CBT will teach you the fundamental principle : how you think and behave influences how you feel. So what you choose to spend time thinking about matters. Whether you're aware of it or not, when you have negative thoughts and feelings going round your head you are choosing to spend time on those thoughts and feelings rather than choosing to let them go.

There can be many reasons for this. The commonest are:

- believing negative feelings are the price you pay for the perceived greater good of fixing the problem in your thoughts, so you persist in trying to fix the problem. (Failure to recognise that letting go of the problem IS the fix for both problem and feelings.) 

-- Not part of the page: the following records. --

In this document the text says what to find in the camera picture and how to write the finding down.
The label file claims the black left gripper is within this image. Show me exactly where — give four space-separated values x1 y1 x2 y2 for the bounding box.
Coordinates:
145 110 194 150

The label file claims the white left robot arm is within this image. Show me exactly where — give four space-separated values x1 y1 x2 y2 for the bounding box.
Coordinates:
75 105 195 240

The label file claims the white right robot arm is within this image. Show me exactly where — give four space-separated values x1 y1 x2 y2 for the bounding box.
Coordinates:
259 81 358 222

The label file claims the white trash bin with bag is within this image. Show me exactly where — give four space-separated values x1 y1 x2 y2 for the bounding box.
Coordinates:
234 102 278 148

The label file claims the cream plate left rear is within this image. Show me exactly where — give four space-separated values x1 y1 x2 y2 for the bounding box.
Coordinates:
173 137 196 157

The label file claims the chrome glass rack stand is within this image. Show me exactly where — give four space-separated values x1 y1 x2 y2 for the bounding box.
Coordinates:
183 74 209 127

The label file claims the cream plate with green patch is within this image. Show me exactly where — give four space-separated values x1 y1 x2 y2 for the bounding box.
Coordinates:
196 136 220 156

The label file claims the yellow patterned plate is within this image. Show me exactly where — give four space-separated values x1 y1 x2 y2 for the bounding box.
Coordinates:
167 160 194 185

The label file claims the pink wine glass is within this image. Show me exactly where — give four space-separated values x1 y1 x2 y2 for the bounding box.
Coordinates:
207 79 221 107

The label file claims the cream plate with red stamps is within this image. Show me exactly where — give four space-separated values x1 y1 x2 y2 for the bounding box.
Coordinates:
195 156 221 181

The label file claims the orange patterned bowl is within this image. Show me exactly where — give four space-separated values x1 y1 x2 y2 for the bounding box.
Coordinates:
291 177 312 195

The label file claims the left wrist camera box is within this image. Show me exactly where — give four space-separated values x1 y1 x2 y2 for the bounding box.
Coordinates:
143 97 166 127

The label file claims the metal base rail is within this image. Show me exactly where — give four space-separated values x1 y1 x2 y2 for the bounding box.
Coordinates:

- believing you don't deserve to feel happy unless you sort the problem that is making you bad, so you keep trying to fix the problem by thinking things through (ruminating.)

- believing you have no control over feelings/emotions so you accept their presence and wait passively for them to change by themselves (they won't!) Negative feelings won't change unless you change your negative behaviours (includes behaviours such as choosing to spend time trying to fix the problem in your thoughts.)

Letting go of negative feelings is about becoming aware that your thoughts are making you feel bad and choosing to redirect your attention elsewhere. You can either move your attention to something neutral or actively introduce activities you know make you happy.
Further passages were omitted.